▸ **Exercise prompt**:
For this exercise, reproduce the entries below exactly, but only from the line containing "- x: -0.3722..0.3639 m" through the line containing "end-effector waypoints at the", both included.

-- Records to use follows --

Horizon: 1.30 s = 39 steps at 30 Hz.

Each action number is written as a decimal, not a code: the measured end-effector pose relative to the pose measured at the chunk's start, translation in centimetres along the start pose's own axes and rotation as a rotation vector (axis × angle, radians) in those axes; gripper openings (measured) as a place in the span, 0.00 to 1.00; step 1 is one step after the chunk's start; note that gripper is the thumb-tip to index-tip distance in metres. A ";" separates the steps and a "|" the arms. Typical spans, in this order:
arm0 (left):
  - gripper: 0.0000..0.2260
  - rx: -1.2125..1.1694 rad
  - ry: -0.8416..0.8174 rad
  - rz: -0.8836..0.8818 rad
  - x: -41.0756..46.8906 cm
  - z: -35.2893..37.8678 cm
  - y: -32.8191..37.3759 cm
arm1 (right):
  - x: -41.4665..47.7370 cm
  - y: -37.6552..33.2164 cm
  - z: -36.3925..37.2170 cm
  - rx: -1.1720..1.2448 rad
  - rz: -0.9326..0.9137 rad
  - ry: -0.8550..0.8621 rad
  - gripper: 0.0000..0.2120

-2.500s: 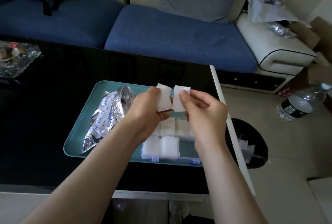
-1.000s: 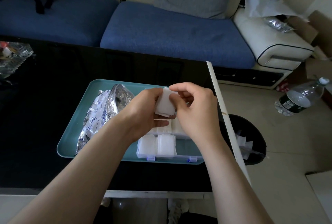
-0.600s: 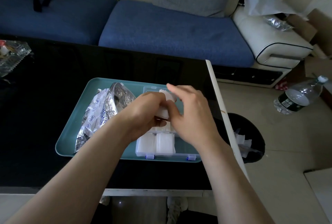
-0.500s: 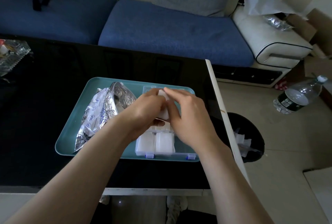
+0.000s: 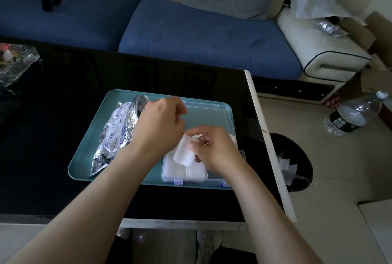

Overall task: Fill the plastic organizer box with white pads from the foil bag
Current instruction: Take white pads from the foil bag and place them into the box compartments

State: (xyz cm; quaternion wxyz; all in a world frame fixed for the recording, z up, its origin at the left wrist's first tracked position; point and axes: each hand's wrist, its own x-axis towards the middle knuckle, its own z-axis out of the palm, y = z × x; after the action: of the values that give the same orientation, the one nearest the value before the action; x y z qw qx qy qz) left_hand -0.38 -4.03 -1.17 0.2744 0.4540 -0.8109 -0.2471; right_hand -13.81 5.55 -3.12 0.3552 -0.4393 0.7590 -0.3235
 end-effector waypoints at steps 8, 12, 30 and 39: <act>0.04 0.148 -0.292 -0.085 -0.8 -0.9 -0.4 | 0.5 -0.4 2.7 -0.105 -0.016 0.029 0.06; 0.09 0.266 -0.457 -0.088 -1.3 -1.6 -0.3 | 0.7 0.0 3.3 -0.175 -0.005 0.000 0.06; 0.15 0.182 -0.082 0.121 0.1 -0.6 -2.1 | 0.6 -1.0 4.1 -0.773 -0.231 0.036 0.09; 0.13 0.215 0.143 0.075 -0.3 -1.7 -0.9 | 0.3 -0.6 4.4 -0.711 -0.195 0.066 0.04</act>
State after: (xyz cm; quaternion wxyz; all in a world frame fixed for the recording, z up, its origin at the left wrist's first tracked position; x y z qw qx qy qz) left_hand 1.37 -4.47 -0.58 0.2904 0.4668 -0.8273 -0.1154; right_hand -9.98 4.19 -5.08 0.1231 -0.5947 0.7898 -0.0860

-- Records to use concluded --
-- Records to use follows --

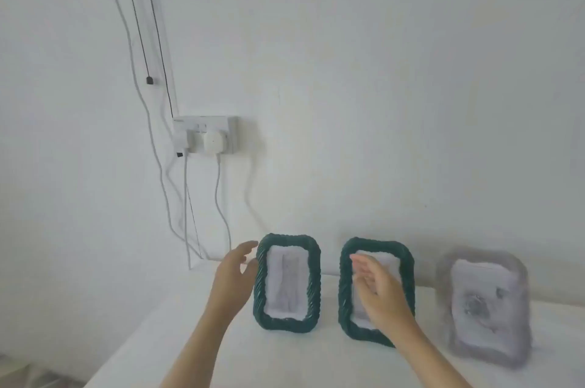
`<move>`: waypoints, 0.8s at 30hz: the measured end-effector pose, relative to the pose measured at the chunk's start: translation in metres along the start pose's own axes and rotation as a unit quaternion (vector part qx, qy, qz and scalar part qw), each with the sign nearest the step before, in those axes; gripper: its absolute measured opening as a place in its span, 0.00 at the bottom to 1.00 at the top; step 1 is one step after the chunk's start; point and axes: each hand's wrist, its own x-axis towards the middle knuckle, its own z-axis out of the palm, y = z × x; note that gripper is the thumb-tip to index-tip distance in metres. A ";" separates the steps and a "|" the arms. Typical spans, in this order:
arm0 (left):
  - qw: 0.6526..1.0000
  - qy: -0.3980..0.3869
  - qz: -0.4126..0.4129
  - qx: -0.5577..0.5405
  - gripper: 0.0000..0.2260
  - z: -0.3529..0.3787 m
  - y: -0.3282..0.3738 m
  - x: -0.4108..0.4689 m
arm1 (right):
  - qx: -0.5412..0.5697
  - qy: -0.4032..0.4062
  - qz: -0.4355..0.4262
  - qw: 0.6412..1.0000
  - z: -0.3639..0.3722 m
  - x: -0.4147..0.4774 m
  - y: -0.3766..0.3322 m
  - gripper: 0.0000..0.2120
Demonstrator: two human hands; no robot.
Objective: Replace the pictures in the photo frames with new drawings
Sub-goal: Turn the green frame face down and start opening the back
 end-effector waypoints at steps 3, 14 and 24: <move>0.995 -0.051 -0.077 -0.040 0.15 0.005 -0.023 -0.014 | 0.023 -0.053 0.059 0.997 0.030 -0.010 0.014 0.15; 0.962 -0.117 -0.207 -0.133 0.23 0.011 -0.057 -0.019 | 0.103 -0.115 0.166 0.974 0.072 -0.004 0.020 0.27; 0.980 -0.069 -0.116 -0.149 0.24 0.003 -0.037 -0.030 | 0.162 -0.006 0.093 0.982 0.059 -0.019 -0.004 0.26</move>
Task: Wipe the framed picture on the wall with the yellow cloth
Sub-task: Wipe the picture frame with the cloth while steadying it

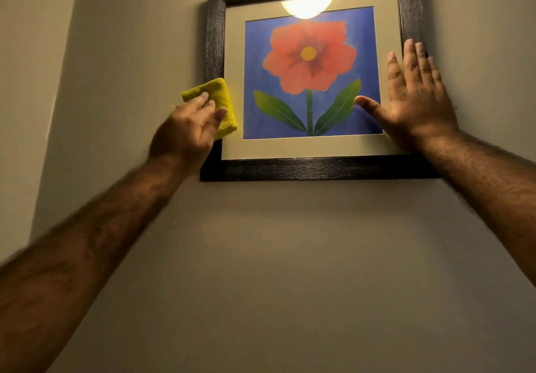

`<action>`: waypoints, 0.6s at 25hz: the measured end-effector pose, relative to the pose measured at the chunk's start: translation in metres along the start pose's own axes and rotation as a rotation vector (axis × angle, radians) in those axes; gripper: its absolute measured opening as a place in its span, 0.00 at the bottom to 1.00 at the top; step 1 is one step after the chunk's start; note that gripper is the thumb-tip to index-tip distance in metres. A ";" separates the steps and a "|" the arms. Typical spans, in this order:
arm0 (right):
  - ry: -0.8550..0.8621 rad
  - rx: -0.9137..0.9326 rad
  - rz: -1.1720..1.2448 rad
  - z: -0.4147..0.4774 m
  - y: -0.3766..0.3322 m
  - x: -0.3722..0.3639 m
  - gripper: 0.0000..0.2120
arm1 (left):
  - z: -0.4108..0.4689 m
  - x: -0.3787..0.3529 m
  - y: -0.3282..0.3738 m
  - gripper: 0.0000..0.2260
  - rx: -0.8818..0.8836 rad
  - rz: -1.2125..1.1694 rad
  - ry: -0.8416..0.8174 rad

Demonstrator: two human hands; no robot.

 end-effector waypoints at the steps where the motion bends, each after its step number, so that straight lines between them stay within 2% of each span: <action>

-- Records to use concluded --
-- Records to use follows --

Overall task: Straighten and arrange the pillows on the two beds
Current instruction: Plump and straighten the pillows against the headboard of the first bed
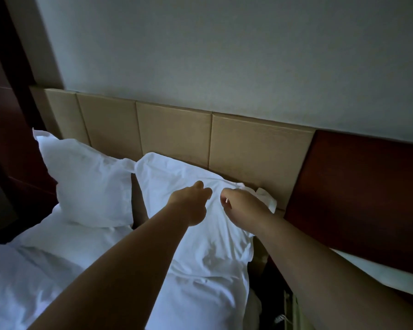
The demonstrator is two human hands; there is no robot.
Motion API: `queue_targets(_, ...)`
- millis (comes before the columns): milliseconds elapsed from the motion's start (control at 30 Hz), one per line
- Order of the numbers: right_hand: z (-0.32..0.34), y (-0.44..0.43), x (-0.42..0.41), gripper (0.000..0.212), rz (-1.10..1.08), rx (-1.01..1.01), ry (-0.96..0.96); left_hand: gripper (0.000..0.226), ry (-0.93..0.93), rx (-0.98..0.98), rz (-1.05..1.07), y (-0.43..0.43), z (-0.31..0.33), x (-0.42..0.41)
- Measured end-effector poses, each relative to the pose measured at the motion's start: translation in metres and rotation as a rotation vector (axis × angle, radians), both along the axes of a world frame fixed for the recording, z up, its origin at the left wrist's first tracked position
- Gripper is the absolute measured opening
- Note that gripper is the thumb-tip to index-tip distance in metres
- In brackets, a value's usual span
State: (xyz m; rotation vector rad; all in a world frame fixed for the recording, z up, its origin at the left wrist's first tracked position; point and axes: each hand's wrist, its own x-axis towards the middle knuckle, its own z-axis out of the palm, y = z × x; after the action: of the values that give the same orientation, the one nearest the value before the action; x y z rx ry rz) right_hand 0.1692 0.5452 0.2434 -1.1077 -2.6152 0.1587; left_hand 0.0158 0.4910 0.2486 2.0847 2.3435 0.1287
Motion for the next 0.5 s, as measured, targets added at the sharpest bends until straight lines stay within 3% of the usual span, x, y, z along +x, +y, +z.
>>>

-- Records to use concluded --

▸ **Your solution**:
  - x: -0.3722..0.3639 m
  - gripper: 0.0000..0.2120
arm1 (left):
  - z: -0.4108..0.4689 m
  - x: -0.3787..0.3529 m
  - y: -0.3282..0.3738 m
  - gripper: 0.0000..0.2260
  - rx: -0.8818..0.8836 rad
  - rz: -1.2125..1.1694 rad
  - ry: -0.8416..0.8174 rad

Demonstrator: two human hands; no robot.

 end-effector waypoints at the steps where the motion bends, each after its step number, so that straight lines between them stay within 2% of each span: <action>

With that, the answer is finished.